Key differences from primary intention:

  1. More inflammation — extensive necrotic debris must be phagocytosed
  2. Abundant granulation tissue — fills the large defect from the base upward
  3. Wound contraction — a critical mechanism unique to large secondary wounds

Wound contraction is mediated by myofibroblasts — fibroblasts that acquire smooth-muscle-like actin filaments (α-smooth muscle actin, α-SMA) under TGF-β stimulation. They generate contractile force, drawing wound edges inward. This reduces the surface area requiring scar formation but can cause contracture if it overshoots.

  1. Larger, wider scar — more collagen deposited; scar may be hypertrophic

Clinical teaching point: The pink, granular, raised tissue filling an open wound bed IS healthy granulation tissue doing its job. The transition to pale, firm scar is maturation — not deterioration.

CLINICAL PEARL

Wound contraction vs cicatricial contracture — know the difference:

Wound contraction = normal, beneficial process during healing of large open wounds; myofibroblasts pull edges inward, reducing the wound area.

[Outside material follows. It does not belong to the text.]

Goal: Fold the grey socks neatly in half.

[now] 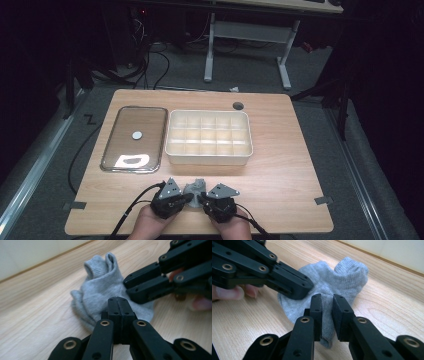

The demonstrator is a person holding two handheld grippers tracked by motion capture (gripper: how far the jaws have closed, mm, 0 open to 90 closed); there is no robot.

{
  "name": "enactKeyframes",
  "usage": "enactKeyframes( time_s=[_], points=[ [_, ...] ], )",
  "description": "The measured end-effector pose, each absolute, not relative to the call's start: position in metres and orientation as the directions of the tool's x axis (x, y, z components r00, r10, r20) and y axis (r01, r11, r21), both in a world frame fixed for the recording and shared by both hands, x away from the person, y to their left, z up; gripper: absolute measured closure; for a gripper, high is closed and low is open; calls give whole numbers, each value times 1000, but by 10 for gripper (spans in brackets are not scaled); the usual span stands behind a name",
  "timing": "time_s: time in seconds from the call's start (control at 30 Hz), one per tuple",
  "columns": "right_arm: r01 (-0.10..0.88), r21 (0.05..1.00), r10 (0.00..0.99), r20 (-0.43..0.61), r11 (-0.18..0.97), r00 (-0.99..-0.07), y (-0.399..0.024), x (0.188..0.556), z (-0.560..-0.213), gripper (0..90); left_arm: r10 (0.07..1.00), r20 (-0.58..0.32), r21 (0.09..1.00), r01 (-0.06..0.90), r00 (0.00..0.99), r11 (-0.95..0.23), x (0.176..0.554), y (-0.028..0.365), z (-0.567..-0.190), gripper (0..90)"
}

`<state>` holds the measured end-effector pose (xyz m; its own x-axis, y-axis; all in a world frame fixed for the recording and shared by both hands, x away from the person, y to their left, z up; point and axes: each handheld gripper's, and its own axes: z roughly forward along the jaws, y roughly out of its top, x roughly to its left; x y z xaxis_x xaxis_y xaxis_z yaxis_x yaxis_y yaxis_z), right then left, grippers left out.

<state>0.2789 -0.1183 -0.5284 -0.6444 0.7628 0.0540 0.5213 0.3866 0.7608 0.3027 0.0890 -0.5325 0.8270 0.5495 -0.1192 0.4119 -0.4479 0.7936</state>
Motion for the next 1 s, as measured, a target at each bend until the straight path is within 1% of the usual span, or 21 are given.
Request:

Contracture = a complication that occurs when wound contraction deforms a joint, digit, eyelid, or other functional structure. Burns across flexor surfaces of joints are the classic example. Prevention: early skin grafting, splinting in position of function, physiotherapy.

SELF-CHECK

A 45-year-old woman undergoes mastectomy. The wound is large and left to heal by secondary intention. Which cell type is primarily responsible for wound contraction?

A. Macrophages secreting TGF-β

B. Mast cells releasing histamine

C. Myofibroblasts expressing α-smooth muscle actin

D. Endothelial cells forming new capillaries

Reveal Answer

Answer: C. Myofibroblasts expressing α-smooth muscle actin

Myofibroblasts — fibroblasts induced by TGF-β to express α-smooth muscle actin — are the contractile effectors of wound contraction. They physically shorten, pulling wound edges toward the centre. Macrophages produce TGF-β (the inducer) but do not contract directly. Mast cells and endothelial cells play no direct role in contraction.